5. The apparatus for handling cylinders of ultrapure gas according to claim 4, further comprising a dispersion mechanism (10) for dispersing air, the dispersion mechanism (10) comprising:

a cam (101), wherein the cam (101) is connected to the output shaft of the motor (82);

the lower side of the right part of the first support frame (2) is connected with a fourth support frame (103);

the sliding frame (102) is connected to the lower left side of the fourth support frame (103) in a sliding mode, and the cam (101) rotates to push the sliding frame (102) to move;

the lower part of the sliding frame (102) is sleeved with the tension spring (104), and two ends of the tension spring (104) are respectively connected with the bottom of the fourth support frame (103) and the lower part of the sliding frame (102);

the air outlet cylinder (84) is internally and rotatably connected with two guide plates (106) for guiding air, the air is guided by the guide plates (106) swinging up and down, and the guide plates (106) swing to expand the dilution range;

the right front sides of the two guide plates (106) are rotatably connected with the synchronizing block (105), and the front side of the synchronizing block (105) is connected with the left lower side of the sliding frame (102) in a sliding manner.

6. The cylinder processing apparatus of claim 5, further comprising a blowing mechanism (11) for extruding the ultrapure gas, wherein the blowing mechanism (11) comprises:

the bottom of the air outlet cylinder (84) is connected with the hose (111);

the left side of the hose (111) is connected with the one-way valve (112);

the right upper side of the first hollow needle (73) is connected with the connecting block (113);

the right side of the connecting block (113) is connected with a second hollow needle (114) for extruding ultrapure gas, the lower portion of the second hollow needle (114) is provided with an air outlet, the left end of the hose (111) is connected with the top of the second hollow needle (114), the hose (111) is communicated with the second hollow needle (114), the hose is punctured into the steel cylinder (5) through the second hollow needle (114), and air is directly discharged into the steel cylinder (5) through the second hollow needle (114) to be used for extruding the ultrapure gas.

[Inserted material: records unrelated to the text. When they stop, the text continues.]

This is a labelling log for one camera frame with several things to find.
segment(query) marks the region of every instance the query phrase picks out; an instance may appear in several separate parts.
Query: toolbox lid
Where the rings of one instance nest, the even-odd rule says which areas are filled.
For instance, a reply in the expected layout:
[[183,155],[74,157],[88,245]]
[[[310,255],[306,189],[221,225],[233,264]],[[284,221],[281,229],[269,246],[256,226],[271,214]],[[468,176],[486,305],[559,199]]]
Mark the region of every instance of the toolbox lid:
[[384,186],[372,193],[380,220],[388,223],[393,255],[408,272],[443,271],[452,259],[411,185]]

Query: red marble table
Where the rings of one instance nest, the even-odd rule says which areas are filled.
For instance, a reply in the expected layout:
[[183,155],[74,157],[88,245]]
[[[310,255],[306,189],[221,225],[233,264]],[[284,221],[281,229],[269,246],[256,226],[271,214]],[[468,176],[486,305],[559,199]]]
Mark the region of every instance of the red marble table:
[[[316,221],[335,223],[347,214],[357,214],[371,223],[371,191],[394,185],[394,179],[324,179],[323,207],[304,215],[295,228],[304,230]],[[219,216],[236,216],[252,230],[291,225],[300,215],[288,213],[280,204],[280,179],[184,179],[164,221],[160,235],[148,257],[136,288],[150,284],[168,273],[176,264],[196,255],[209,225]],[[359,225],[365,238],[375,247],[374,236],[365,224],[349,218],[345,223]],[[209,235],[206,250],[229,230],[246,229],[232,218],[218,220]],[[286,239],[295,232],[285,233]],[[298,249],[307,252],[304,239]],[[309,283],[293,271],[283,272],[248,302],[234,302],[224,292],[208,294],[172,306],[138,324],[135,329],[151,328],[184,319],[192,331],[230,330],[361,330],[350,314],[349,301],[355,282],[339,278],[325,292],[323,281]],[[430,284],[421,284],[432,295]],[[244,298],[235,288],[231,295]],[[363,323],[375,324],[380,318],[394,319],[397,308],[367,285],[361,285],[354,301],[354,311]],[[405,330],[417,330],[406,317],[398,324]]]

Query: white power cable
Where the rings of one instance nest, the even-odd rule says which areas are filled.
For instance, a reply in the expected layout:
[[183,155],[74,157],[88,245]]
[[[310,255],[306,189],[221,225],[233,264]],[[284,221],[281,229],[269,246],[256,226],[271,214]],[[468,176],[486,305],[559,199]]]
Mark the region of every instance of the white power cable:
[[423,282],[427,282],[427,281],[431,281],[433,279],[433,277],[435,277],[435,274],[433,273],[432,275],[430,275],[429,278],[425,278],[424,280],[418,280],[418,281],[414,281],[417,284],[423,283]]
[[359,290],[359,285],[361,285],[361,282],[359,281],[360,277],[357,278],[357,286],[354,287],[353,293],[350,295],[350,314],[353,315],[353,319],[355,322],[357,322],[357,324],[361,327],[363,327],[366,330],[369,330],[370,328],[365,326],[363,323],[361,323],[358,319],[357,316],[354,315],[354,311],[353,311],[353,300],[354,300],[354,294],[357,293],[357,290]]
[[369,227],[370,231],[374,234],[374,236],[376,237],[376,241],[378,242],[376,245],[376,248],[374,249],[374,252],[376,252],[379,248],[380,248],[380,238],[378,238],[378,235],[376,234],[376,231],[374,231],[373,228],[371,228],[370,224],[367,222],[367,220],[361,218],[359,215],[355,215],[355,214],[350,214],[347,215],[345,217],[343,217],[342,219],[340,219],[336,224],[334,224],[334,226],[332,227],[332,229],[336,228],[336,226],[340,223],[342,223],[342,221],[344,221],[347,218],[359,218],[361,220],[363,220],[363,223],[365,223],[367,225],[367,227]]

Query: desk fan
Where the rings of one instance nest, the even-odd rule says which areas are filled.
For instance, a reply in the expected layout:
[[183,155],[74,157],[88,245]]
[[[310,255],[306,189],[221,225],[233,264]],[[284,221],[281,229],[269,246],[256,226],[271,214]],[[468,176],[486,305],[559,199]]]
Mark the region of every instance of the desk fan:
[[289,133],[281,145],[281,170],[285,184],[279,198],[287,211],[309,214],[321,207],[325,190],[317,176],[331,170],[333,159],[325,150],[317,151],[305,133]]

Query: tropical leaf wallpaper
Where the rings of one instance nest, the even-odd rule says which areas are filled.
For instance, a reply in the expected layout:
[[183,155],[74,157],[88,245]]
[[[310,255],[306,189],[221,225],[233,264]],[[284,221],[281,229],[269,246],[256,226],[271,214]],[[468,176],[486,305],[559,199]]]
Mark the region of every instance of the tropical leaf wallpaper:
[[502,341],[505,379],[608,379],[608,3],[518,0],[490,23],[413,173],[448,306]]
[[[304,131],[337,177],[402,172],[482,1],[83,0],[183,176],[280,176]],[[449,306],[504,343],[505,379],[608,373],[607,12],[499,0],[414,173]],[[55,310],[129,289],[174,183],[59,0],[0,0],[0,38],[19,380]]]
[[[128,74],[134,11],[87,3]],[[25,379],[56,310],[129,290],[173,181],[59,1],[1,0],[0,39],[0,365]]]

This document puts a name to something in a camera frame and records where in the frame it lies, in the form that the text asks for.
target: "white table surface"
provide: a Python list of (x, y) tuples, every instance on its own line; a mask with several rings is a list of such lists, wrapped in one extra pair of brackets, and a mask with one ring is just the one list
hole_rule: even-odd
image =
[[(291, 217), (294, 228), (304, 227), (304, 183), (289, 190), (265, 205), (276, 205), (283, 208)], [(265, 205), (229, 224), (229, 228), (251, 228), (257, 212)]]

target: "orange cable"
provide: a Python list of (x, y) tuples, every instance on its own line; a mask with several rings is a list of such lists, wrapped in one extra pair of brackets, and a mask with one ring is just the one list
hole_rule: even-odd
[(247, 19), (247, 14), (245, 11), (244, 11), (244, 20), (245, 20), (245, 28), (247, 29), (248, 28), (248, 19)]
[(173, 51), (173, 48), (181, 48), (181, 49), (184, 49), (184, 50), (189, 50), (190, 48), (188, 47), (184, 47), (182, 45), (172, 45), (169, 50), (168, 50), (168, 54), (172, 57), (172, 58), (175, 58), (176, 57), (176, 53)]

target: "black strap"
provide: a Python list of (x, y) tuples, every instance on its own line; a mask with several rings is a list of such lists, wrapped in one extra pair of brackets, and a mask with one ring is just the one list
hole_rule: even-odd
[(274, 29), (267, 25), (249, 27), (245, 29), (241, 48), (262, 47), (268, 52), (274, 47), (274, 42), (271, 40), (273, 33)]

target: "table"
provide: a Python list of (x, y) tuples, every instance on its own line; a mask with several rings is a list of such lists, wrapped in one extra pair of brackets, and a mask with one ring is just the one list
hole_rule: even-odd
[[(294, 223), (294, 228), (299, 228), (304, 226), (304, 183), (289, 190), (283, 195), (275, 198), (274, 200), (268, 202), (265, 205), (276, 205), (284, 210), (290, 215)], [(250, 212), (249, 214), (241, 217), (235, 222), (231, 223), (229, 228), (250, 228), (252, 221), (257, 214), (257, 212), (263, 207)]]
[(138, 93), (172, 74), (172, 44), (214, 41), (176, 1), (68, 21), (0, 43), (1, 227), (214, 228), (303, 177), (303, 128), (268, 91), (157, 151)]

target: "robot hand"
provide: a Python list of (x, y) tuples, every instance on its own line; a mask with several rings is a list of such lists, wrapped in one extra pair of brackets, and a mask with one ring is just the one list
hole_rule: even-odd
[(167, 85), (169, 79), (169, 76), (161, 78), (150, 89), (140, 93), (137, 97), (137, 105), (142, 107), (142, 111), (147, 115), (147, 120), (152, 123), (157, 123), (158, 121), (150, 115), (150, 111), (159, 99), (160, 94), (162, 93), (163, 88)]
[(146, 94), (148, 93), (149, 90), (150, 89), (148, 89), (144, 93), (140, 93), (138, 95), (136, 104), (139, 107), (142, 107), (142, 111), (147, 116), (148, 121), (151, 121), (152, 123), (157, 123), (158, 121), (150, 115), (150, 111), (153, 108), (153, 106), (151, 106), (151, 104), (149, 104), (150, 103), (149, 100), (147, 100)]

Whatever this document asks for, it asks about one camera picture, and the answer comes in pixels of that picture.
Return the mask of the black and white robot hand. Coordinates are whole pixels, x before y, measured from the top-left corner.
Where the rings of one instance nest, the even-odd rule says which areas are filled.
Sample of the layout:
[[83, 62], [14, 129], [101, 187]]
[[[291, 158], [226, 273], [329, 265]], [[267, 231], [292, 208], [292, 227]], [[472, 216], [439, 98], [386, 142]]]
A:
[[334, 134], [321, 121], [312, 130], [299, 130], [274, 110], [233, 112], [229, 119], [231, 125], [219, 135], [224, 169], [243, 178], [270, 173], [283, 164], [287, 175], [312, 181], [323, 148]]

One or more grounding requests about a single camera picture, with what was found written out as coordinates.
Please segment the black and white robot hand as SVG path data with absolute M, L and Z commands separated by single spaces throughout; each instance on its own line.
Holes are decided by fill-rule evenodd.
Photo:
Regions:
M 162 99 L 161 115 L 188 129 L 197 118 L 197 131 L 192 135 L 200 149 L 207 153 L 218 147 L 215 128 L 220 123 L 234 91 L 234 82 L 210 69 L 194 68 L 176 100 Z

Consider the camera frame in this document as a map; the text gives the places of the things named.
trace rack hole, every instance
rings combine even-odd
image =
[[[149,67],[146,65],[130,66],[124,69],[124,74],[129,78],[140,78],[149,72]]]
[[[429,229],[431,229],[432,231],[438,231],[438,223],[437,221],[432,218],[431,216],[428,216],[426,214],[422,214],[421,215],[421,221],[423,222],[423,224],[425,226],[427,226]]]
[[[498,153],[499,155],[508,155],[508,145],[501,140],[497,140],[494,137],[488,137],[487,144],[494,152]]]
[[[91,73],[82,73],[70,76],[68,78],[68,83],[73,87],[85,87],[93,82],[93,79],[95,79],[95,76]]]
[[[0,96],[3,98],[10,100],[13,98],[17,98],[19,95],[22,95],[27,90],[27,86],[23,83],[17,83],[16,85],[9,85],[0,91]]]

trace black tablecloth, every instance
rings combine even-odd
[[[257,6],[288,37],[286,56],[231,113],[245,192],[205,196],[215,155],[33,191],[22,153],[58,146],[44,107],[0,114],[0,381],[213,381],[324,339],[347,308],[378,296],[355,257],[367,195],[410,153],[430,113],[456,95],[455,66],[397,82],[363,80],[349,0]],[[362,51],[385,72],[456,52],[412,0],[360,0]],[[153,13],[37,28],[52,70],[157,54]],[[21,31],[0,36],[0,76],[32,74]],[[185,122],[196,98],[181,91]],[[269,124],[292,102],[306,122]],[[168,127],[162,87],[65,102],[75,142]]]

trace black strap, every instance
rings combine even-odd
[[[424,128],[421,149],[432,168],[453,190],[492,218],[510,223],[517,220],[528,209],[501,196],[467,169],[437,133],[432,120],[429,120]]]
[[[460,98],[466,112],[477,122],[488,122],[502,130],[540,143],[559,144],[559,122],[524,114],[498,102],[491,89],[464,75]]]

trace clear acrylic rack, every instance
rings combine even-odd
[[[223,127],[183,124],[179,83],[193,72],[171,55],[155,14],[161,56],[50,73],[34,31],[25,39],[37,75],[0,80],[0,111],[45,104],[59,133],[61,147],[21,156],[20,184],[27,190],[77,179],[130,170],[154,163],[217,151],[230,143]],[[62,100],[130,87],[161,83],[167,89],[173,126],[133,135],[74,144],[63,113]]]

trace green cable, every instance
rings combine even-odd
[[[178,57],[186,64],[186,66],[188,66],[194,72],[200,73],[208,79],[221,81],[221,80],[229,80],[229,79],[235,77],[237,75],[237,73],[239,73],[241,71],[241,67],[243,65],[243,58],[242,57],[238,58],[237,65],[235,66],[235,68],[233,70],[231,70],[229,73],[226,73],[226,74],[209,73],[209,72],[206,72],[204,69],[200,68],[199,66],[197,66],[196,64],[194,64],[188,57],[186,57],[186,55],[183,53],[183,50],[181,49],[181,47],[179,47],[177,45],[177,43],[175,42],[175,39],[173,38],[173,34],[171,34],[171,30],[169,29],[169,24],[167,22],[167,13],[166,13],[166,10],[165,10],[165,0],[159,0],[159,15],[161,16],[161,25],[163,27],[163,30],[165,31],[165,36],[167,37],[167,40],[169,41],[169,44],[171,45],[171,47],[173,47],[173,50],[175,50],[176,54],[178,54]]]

7. The apparatus of claim 6, further comprising a sealing mechanism (12) for sealing the first hollow needle (73) and the second hollow needle (114), wherein the sealing mechanism (12) comprises:

the sealing piece (121) is connected with the lower parts of the first hollow needle (73) and the second hollow needle (114) in a sliding manner, and the sealing piece (121) is used for sealing the first hollow needle (73) and the second hollow needle (114);

the connecting piece (123) is connected to the upper portion of the second hollow needle (114), the sealing piece (121) moves downwards to seal the first hollow needle (73) and the second hollow needle (114), and sparks generated when the steel cylinder (5) is crushed are prevented from igniting residual gas on the first hollow needle (73) and the second hollow needle (114);

the compression spring (122) is sleeved in the middle of the second hollow needle (114), and two ends of the compression spring (122) are respectively connected with the bottom of the connecting piece (123) and the right side of the top of the sealing piece (121).

8. The cylinder treatment apparatus according to claim 1, wherein the top of the rotary support base (3) is semicircular to support the cylinder (5) and limit the cylinder (5).